Classified as a third-generation passive night vision device, the AN/PSQ-20 can provide vision through thermal imaging even in situations where there isn't enough ambient light for the image intensifiers, thus eliminating the need for infra-red illumination (active night vision). It can also see through battlefield obscurants such as smoke and fog. The combined technologies allow better target identification and recognition, thereby improving the soldier's mobility and situational awareness. The center of gravity of the device is close to the face of the wearer, making the helmet-mounted use more comfortable, as well as increasing stability. Aiming lasers can also be integrated with it. However, at a unit cost of US$18,000 and with a weight of almost 2 lb, the AN/PSQ-20 is more expensive and heavier than the devices it is intended to replace.

===FWS-I combination===
In 2019, the Army plans to begin fielding the Family of Weapon Sights-Individual (FWS-I), an optic that can be mounted on various weapons like the M4 carbine, M16A4 rifle, M249 SAW, M136 AT4, and M141 Bunker Defeat Munition. The FWS-I is designed to work with the ENVG-III by transmitting data from the scope to the goggles, so the soldier can aim the weapon without needing to raise it to their eye. Both systems were brought together under the Rapid Target Acquisition (RTA) capability that combined two separate programs of record with separate devices together to make them interoperable. The goggles are connected through fiber optic wires to a processor on the back of the helmet that wirelessly communicates with the weapon-mounted FWS-I; because of the systems' short range and low power, jamming the wireless connection is not a concern. Connecting with the ENVG-III also expands the field of vision from a scope's 18-26 degrees to the goggle's 40 degrees. By seeing what the scope sees through the goggles, soldiers during close-quarters combat (CQC) can point their weapons out of defilade positions like over walls and around corners and fire accurately without exposing their head or torso to enemy fire. The US Army first experimented with aiming and shooting weapons behind cover during the Land Warrior program, but it relied on connecting wires between the helmet-mounted display and weapon-mounted thermal sight that could get caught, and early sights were too heavy and bulky.
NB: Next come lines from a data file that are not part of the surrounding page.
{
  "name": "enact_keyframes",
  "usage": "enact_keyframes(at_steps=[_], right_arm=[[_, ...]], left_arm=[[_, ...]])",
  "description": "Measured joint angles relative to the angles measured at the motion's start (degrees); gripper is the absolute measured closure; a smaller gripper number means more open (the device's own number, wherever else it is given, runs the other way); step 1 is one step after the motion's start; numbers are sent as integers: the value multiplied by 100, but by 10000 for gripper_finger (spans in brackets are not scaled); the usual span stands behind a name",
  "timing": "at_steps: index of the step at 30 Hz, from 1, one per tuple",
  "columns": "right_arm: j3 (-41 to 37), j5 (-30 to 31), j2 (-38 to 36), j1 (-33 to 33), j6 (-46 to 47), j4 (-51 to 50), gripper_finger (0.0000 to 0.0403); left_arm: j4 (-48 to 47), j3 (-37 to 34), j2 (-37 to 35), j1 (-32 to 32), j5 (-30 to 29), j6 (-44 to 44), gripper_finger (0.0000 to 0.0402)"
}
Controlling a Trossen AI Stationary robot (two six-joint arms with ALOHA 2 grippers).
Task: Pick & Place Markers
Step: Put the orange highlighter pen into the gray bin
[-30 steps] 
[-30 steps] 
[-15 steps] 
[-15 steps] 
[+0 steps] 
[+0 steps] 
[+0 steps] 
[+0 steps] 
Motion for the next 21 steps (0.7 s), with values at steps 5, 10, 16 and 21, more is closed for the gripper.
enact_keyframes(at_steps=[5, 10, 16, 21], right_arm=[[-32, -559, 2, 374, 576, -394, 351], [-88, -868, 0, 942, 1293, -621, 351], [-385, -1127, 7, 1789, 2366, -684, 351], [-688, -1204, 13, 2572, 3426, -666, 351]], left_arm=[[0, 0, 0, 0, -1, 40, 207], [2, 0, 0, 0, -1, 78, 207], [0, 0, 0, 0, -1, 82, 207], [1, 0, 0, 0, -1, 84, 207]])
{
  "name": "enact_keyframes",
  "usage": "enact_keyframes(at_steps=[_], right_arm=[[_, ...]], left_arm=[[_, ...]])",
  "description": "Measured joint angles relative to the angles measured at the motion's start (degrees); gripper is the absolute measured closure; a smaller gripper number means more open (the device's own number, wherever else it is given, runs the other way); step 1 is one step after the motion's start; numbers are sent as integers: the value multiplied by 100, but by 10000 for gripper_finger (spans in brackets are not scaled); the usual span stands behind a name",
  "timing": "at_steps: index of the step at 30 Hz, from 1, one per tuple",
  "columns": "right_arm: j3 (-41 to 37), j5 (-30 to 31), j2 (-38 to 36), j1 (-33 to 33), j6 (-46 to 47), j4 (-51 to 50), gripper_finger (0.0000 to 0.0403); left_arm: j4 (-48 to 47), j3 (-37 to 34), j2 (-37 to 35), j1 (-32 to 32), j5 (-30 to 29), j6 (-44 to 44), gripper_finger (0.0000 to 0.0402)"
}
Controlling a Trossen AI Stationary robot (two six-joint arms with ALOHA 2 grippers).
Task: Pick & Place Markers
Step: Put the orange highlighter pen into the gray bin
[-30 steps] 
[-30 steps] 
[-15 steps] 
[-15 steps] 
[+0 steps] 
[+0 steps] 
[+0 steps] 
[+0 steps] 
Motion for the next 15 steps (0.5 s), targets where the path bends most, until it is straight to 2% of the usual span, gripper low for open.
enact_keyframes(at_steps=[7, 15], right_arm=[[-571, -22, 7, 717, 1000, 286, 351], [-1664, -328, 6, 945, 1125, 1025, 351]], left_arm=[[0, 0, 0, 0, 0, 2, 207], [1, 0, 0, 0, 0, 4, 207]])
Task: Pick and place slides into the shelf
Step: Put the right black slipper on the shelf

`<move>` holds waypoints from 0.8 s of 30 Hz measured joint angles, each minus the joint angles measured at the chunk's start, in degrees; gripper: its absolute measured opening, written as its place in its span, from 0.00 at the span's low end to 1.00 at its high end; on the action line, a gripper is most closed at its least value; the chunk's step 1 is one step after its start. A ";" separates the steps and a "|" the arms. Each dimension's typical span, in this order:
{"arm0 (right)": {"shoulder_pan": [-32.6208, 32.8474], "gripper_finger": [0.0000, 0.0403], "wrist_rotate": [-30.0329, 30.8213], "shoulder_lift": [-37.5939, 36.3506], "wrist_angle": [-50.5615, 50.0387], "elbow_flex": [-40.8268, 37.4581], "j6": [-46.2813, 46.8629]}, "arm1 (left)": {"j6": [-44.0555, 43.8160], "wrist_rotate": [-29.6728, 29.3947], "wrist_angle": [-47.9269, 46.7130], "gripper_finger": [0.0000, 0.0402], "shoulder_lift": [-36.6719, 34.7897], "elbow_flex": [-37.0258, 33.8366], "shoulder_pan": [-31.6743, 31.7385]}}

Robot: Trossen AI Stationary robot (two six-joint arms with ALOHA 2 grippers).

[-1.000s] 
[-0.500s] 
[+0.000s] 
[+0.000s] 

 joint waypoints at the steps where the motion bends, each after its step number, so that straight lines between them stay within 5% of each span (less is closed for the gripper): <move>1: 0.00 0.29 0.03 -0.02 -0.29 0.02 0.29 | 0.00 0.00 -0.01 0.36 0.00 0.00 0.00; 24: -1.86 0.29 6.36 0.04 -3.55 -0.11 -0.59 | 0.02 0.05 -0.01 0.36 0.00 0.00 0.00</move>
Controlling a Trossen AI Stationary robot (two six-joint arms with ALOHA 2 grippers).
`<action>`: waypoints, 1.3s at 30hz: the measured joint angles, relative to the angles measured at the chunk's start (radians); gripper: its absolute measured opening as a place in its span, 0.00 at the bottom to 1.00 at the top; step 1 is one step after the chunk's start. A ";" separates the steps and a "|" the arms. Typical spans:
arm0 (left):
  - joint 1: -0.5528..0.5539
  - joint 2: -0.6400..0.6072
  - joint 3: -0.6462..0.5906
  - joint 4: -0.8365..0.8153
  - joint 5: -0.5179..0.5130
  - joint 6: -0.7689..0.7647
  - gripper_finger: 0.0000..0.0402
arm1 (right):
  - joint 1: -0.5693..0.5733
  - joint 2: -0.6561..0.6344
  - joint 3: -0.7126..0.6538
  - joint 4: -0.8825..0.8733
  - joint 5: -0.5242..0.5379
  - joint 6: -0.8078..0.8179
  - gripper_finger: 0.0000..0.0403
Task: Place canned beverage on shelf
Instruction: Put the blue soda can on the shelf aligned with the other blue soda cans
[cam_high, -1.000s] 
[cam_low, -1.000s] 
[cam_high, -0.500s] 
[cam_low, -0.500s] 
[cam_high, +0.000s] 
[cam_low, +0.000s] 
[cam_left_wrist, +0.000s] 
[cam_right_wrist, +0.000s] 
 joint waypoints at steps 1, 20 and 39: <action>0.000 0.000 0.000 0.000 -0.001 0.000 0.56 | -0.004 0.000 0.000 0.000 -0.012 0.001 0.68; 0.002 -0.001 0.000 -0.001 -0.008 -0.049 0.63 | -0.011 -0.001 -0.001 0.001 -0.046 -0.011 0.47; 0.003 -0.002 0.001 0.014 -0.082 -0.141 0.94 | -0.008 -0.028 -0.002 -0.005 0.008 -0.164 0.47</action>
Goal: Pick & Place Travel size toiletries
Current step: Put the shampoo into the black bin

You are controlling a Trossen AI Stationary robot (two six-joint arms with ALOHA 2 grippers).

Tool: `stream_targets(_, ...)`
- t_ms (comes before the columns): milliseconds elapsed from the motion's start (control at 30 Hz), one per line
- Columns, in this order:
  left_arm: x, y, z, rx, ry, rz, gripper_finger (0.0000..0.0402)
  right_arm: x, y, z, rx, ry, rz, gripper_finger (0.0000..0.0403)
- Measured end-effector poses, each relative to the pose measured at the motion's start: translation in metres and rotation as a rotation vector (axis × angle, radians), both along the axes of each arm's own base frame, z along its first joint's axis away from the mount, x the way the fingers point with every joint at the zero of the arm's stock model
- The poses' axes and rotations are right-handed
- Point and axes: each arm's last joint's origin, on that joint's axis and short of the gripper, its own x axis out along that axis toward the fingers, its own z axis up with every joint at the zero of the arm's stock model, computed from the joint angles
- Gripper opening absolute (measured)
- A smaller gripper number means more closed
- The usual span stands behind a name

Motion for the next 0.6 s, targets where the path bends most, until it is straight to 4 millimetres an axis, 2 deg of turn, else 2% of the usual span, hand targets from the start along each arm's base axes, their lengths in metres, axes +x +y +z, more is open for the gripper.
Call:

==Service and improvements==
The AN/PSQ-20 ENVG was first issued to the US Army in April 2008. The 10th Mountain Division received about 300 units in February 2009, making it the first non-special forces unit to use the device.

PM Soldier Sensors and Lasers, which is part of PEO Soldier, has been working on making the AN/PSQ-20 more rugged by using tougher housing material. Efforts have also been made to make the device lighter, as well as to produce and transmit digital images of the view provided. As a result, a prototype named Digital Enhanced Night Vision Goggle or ENVG (D) was provided to the US Army for evaluation in June 2009, which enables digitally fused images to be exported and imported.

As of July 2015, the US Army had bought about 9,000 ENVG-I and 16,000 ENVG-II units. Beginning in FY 2017, the ENVG-III is expected to begin fielding, with a total of 41,000 to be produced by BAE Systems and DRS Technologies. Like previous versions, the ENVG-III allows soldiers to choose between night vision, thermal, hybrid, and a hybrid where thermal images show up with an outline, but extends the thermal capacity out to the entire 40-degree field of view rather than just a circle in the middle, and has a sleeker design for the device and battery pack, improved resolution, is lighter at less than 2 lbs, and is designed to work with the FWS-I. Plans are to equip 24 ENVGs per platoon, with each costing an estimated US$10,000, cheaper than previous versions due to competition and improved technology.